◆ **WORK INSTRUCTIONS**
Count the lines below that contain "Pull". Answer with the number alone.

◆ **INFORMATION GIVEN**
------------------------------

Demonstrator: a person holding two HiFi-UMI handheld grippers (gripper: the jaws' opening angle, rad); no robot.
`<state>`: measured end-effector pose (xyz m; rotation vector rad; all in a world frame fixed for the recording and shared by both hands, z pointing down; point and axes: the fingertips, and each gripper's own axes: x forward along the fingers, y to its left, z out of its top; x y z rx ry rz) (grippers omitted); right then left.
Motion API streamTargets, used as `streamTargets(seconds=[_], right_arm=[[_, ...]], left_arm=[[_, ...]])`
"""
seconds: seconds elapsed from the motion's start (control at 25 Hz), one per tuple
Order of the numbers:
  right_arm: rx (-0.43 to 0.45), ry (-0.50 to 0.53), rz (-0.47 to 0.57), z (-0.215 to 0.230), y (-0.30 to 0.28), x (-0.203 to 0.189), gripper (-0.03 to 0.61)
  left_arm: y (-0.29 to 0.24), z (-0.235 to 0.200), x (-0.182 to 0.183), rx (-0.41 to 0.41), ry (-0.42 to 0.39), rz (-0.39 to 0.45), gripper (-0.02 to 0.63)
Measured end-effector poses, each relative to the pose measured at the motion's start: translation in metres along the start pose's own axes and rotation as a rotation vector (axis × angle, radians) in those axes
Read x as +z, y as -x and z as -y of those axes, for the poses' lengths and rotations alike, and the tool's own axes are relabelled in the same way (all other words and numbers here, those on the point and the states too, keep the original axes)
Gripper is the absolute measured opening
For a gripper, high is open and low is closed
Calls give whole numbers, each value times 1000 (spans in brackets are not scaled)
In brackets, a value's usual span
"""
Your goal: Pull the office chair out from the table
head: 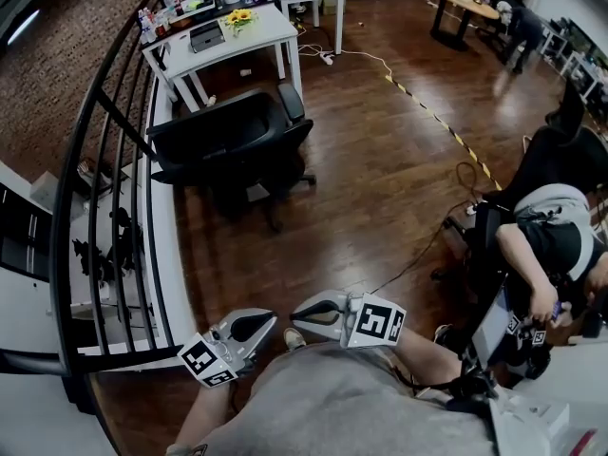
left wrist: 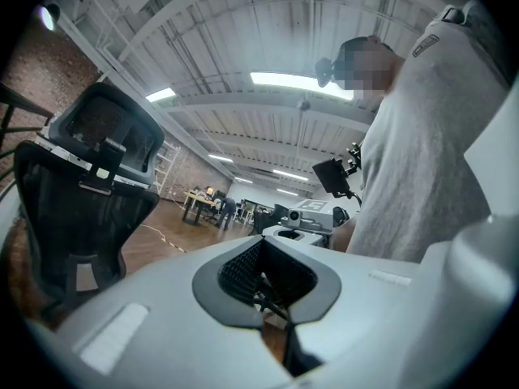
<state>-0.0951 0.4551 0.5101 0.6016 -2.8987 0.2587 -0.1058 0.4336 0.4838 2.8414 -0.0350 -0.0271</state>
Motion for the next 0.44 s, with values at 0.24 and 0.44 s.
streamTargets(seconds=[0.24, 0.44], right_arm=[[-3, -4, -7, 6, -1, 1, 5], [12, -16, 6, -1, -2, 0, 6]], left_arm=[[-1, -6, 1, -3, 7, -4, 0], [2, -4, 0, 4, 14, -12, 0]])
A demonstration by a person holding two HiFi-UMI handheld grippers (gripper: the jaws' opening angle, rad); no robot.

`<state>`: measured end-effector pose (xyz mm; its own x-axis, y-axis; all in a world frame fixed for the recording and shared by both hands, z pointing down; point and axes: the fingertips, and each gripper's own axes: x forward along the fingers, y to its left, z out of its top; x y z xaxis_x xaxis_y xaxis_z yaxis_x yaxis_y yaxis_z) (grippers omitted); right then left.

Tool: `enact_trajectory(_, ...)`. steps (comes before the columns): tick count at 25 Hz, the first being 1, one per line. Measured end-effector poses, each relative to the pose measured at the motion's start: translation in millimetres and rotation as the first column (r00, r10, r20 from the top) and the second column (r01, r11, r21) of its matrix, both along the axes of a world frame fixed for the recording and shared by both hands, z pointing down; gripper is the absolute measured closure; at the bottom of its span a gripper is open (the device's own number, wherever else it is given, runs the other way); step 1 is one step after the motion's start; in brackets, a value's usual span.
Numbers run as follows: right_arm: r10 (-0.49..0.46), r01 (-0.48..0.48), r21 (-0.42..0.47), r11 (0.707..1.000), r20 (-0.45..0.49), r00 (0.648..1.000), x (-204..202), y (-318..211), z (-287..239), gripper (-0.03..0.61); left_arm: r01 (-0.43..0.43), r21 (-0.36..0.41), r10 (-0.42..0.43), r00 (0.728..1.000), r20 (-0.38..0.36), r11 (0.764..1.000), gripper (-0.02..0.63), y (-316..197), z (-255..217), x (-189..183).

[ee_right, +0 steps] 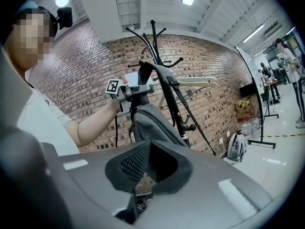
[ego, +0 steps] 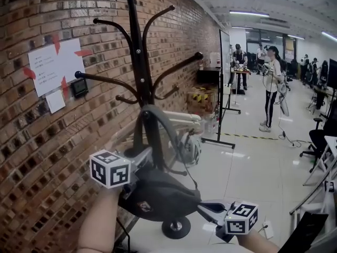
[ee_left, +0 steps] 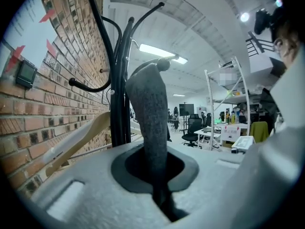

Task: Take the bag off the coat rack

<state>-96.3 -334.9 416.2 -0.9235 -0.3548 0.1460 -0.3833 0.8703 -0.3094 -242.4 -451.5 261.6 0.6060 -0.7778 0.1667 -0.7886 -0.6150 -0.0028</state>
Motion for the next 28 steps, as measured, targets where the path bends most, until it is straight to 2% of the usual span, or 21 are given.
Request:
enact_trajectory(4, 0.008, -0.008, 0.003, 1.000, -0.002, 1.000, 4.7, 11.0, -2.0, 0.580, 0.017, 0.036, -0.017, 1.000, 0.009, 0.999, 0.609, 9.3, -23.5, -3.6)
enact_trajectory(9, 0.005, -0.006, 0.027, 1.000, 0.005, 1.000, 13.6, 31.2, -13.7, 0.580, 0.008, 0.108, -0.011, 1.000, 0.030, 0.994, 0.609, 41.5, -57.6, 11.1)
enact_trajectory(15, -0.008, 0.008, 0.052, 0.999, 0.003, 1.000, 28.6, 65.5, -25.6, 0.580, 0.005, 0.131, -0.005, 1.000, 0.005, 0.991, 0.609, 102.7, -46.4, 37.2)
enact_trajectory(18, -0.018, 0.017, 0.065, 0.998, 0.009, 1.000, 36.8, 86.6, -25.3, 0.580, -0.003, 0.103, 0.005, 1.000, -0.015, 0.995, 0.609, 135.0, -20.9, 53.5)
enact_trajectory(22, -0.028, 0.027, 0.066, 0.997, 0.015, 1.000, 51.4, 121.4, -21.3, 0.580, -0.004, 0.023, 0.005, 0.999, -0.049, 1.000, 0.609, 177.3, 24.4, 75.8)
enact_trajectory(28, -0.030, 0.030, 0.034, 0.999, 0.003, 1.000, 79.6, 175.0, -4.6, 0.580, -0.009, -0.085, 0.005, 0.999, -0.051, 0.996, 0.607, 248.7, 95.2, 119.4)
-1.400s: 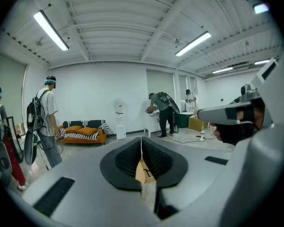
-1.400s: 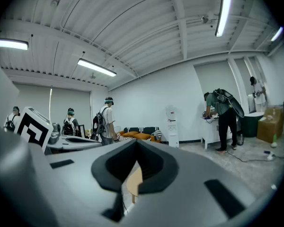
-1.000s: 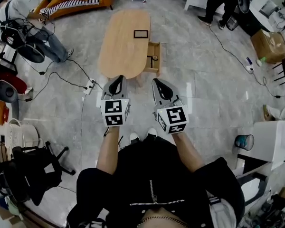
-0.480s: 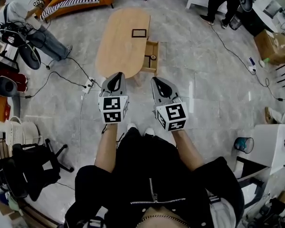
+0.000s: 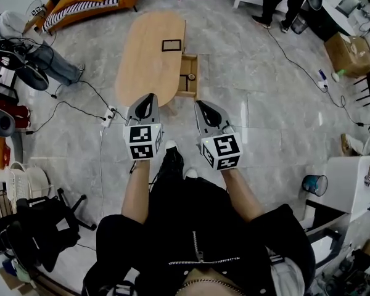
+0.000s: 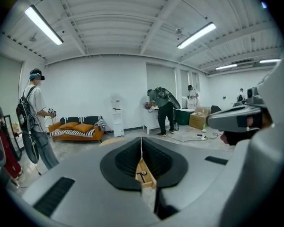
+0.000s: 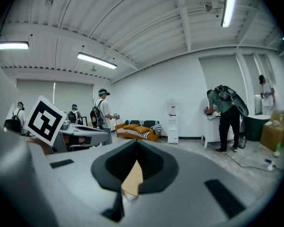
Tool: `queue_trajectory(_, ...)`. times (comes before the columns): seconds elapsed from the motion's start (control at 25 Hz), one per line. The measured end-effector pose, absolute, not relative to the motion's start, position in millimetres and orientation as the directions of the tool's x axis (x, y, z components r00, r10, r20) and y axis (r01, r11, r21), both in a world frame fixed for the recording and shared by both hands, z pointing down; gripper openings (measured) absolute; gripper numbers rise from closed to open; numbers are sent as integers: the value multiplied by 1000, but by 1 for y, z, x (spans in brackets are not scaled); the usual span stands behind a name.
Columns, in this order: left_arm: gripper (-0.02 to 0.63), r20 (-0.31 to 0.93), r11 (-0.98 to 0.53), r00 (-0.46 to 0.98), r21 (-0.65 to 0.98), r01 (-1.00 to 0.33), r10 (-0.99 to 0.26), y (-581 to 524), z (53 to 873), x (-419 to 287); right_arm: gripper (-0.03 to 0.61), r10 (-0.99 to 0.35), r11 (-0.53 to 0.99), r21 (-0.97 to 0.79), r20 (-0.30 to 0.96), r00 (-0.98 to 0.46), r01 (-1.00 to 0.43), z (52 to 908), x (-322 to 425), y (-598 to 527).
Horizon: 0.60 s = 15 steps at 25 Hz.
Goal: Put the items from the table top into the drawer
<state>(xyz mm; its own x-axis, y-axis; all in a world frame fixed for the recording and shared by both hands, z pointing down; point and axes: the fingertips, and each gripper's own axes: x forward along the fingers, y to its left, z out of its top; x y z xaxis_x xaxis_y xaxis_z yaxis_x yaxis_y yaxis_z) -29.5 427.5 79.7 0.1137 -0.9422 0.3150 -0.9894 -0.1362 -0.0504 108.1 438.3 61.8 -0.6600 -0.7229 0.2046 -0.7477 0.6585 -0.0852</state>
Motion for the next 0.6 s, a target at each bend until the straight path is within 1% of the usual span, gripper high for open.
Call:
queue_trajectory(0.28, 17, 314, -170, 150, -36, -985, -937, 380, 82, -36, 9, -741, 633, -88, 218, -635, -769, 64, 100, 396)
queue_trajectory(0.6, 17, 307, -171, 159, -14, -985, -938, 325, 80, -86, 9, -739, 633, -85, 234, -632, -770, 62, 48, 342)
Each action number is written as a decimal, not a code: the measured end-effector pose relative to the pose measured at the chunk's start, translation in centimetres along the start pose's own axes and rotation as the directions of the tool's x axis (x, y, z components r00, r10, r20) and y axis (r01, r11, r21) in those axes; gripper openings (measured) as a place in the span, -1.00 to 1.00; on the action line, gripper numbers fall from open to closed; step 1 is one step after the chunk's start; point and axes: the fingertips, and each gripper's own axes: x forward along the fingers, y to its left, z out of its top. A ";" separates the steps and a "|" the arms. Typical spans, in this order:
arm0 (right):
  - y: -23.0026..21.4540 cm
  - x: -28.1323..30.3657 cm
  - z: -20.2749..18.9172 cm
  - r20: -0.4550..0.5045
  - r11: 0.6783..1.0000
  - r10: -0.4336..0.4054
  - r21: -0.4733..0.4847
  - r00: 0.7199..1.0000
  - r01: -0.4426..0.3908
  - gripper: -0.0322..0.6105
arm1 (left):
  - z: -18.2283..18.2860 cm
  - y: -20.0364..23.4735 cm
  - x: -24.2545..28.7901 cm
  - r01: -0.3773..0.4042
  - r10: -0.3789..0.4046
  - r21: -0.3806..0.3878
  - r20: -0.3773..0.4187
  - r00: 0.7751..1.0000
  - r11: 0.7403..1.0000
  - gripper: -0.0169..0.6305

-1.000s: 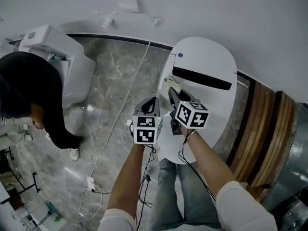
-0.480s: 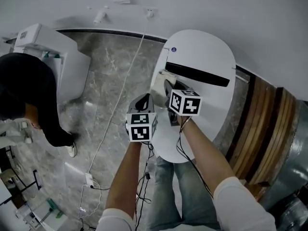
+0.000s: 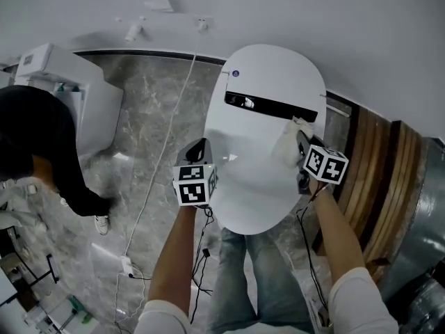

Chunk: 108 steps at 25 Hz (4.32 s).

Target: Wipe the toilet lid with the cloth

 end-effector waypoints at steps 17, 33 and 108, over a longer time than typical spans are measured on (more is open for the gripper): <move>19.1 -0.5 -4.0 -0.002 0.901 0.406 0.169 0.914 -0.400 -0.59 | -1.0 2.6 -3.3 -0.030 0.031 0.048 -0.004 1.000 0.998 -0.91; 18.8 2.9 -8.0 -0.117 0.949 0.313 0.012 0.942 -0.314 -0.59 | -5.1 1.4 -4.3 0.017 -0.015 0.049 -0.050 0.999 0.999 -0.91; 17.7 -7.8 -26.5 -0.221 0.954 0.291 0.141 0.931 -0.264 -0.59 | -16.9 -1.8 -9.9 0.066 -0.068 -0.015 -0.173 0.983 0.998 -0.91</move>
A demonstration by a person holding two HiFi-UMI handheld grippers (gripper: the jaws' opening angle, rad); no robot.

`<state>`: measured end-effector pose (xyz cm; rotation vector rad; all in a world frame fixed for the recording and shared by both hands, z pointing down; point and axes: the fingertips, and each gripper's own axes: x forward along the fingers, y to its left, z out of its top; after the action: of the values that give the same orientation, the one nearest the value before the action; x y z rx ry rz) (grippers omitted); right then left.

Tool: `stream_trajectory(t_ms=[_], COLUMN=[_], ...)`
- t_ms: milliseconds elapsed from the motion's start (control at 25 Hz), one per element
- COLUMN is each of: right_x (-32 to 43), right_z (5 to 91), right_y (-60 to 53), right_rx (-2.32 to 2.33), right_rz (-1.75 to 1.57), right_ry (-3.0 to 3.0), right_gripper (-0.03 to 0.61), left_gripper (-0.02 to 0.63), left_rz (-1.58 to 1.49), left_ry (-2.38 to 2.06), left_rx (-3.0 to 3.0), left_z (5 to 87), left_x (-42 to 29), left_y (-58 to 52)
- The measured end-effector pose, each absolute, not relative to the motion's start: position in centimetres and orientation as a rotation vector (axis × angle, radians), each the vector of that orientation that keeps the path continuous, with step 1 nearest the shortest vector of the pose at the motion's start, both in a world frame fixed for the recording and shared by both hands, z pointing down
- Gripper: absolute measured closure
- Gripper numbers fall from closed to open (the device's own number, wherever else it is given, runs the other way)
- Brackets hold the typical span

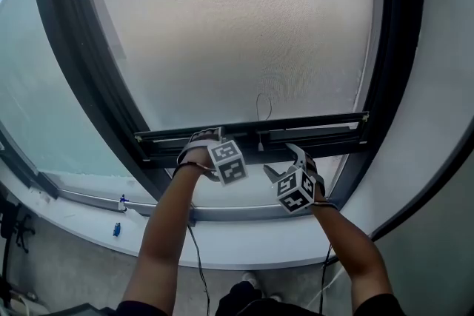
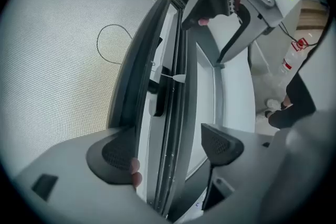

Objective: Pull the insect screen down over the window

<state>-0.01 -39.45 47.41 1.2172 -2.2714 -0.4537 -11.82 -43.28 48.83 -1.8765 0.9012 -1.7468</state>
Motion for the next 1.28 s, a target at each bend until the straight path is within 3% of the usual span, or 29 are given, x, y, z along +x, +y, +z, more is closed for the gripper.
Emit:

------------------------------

◆ **RESPONSE FOR THIS EXERCISE**
2